Everything You Always Wanted to Know About HIPAA* (*But Were Afraid to Ask)

By Rock Health intern Jessica Hershfield

Last Thursday, Rock Health hosted HIPAA specialist Stefano Quintini, of Fenwick & West, to help our entrepreneurs maneuver through the sticky issues associated with HIPAA. When and how HIPAA applies to health-tech companies is complex and confusing, and often full of stereotypes. Stefano tackled these difficult gray areas by first outlining what HIPAA actually applies to: covered entities and business associates.

Covered Entities (CE): health plans, healthcare providers, and healthcare clearing houses
Business Associates (BA): anyone who performs functions on behalf of covered entities that involves personal health information

So, now that we know who may be liable under HIPAA, let’s look at what is covered.

Protected Health Information (PHI): Any information that relates to the individual’s health or condition, information on the provision of healthcare to the individual, or information regarding the payment for the provision of healthcare to the individual.
Personally Identifiable Info (PII): Data such as name, address, social security number, etc.

In order for HIPAA to be applicable, both PHI and PII must be present, in conjunction with a CE. Here are a few case studies:

Case 1: An application that provides personal fitness data to the user
In this situation, a vast amount of PII exists; however, no PHI exists (only fitness data, which is provided solely to the user) and therefore, this is not covered by HIPAA.

 

Case 2: An application that takes their users healthcare data, and provides it to physicians in aggregate form
Under this case, there is no PHI or PII, since no single user can be identified from the aggregated data, and therefore, HIPAA once again does not apply.

 

Case 3: A monitoring application that reminds patients to take their medications in a timely manner
In this situation, there is PII and PHI; however, since there is no covered entity involved, and the information’s final destination is the user, HIPAA has no reign.

 

Case 4: A monitoring application prescribed by a physician, or an application that provides data to the physician
Under these conditions, there is PII and PHI, which is provided to covered entities; and therefore HIPPA applies.

So what if you have an application enforceable under HIPAA? There are a few strict rules that must be followed in order to be HIPAA-compliant.

Privacy Rule:
Applicable to all CEs, the use of PHI other than for treatment, payment, or healthcare operations is strictly forbidden unless written authorization is obtained. For more detailed information on the Privacy Rule, look here.

Security Rule:
This rule, pertinent to all CEs, covers the standard safeguards related to health data. This rule deals with the administration, physical, and technical aspects underlying healthcare data.
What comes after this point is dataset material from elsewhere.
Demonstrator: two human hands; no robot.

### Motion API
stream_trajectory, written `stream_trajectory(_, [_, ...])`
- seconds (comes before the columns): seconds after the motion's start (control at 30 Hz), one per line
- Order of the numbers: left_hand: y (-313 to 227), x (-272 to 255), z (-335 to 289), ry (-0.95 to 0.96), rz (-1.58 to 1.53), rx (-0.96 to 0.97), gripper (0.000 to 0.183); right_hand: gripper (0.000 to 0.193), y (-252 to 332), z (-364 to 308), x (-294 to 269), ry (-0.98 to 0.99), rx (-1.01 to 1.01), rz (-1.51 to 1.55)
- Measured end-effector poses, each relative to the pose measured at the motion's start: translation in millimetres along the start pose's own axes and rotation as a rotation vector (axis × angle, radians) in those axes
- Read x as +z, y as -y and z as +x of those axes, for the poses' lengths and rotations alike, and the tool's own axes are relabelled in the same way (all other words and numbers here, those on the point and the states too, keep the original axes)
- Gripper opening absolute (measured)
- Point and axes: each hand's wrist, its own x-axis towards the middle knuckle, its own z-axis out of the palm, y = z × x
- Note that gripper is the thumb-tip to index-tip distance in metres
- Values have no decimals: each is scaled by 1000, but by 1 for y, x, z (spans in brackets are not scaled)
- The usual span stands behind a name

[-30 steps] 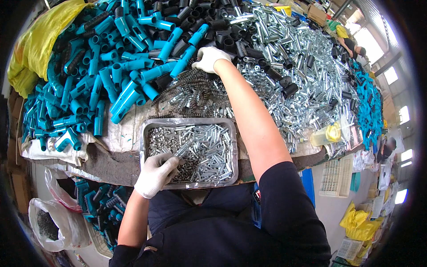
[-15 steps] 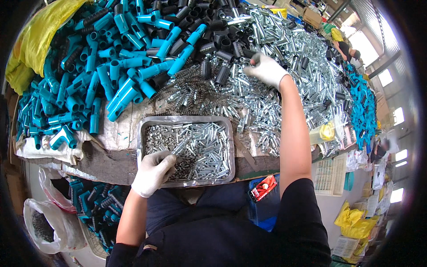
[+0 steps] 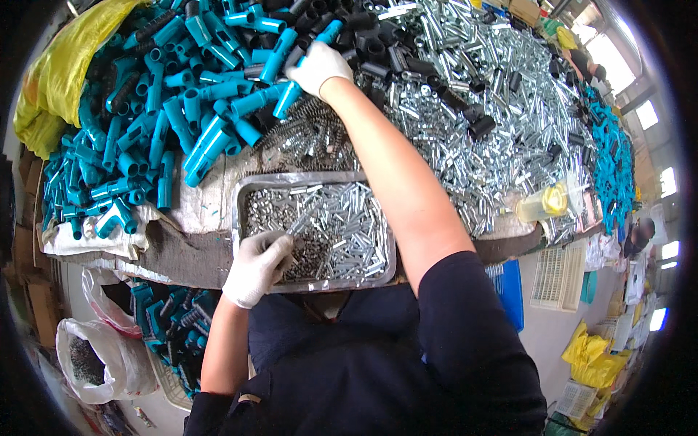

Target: The person assembles tool handles by inserting metal pins into metal cylinders, fitting plastic housing components onto the assemblies, and placing the completed handles into a basket.

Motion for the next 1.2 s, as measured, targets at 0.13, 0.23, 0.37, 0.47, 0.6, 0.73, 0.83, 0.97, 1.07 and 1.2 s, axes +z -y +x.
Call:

For example, how the data is stored, how the administration documents the data, and how the data is encrypted. While there are many required aspects to this rule, the standards are flexible; and it is important to understand the required versus addressable standards. Finally, it is very important to notify the HHS in the event of a breach of security. Read more here.

These obligations apply to all CEs. But you may be wondering how the BA fits into HIPAA policies. According to Stefano, there is one golden rule that all BAs should follow: the BA can’t cause the CE to breach its HIPAA obligations.

BA obligations:
Required to enter into business associate agreement with CE.
After the HITECH Act:
Comply with HIPAA’s business associate safeguards on use restrictions
Comply with Security Rule
Notify CE in case of breach

Read more information on BA obligations, in addition to sample BA contracts, here.

HIPAA is a complex subject that’s impossible to completely cover in an hour’s time. However, we hope this introduction will lead our start-ups (and yours) to the path of successful compliance.